Al ver cómo Violeyan lanzaba píldora tras píldora, el Abad del Fuego Celestial no podía evitar sentirse triste. Estas píldoras son raras en el mundo exterior y ahora están siendo usadas como alimento.
"No tengo más remedio, este pequeño animal es muy selectivo; las de bajo nivel ni siquiera las toma," explicó Violeyan.
"¡Este tipo te está provocando!" dijo Zirán, reconociendo a su agresor.
Violeyan asintió con una mirada oscura. El misterioso hombre se acercó, tomó a la bestia blanca del aire y la sujetó.
"¡Pequeño animal, ¡ya no te puedes escapar!" exclamó el hombre al atraparla.
El hombre sonrió mientras ignoraba las furiosas luchas de la bestia. Violeyan apareció en frente de él, con llamas parduscas danzando a su alrededor, y le propinó un puñetazo.
"¡Pum!"
Frente a los ataques de Violeyan, el hombre no temió, devolviendo el golpe con la misma fuerza.
Los dos se enfrentaron en las manos, causando que Violeyan retrocediera unos pasos.
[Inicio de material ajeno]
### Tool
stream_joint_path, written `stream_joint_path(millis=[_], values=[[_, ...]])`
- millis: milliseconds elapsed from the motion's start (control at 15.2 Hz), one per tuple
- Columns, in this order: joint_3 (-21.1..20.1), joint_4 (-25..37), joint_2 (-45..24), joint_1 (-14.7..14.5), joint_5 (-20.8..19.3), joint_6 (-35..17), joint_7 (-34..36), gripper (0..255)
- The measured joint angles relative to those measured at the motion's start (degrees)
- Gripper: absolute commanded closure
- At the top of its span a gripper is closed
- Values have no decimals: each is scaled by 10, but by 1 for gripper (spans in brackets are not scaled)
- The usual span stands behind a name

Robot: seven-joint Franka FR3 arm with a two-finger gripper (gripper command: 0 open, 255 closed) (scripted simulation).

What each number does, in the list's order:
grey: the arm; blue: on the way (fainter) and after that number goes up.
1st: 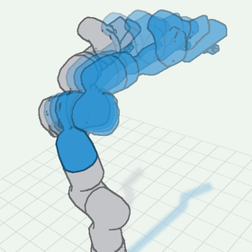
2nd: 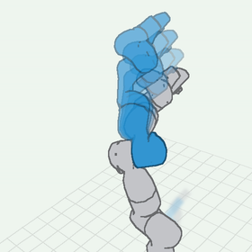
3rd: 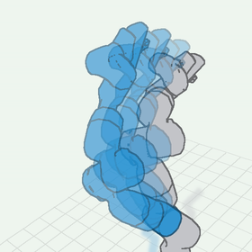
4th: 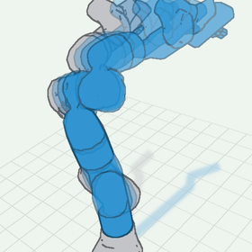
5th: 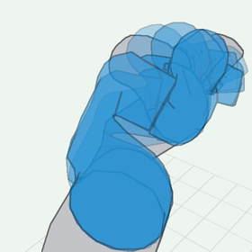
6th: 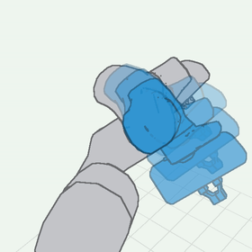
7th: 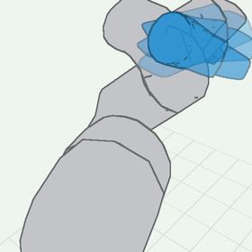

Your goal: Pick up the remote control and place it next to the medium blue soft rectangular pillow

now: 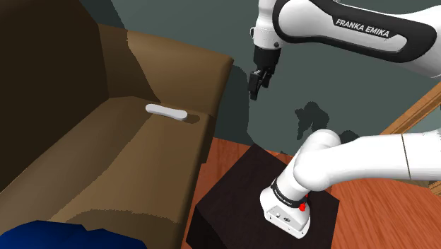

El hombre saltó a un travesaño y miró hacia abajo, frunciendo el ceño: "¡Hice siglos para cazar este Venator de Dan! ¿Vosotros también queréis hacerse con él?"
Violeyan se quedó en silencio, sus ojos fijos en la máscara demoníaca del hombre. "¡Te reconozco!"
Este misterioso hombre era exactamente el que había atacado a Zirán antes.
"¡Maldita vieja! ¡Atreverse a atacar a tu suegra, vives para fastidiarte!" Zirán rugió enojada.
"Joder... ¡Cuidado con esta mujer! ¡Es demasiado mala! Me dejó ciego al dispararme con un rayo verde," Xiong Zhan entró y agregó enfurecido.
Violeyan se mantuvo sereno, ocultando su furia y señalando a la Medicinastra y el Abad del Fuego Celestial. Ambos separaron sus distancias, bloqueando las salidas del misterioso hombre.
"Entregadle el Venator de Dan, y olvidemos lo pasado. De lo contrario... ¡no nos culpen por ser duros!" dijeron Violeyan y los demás.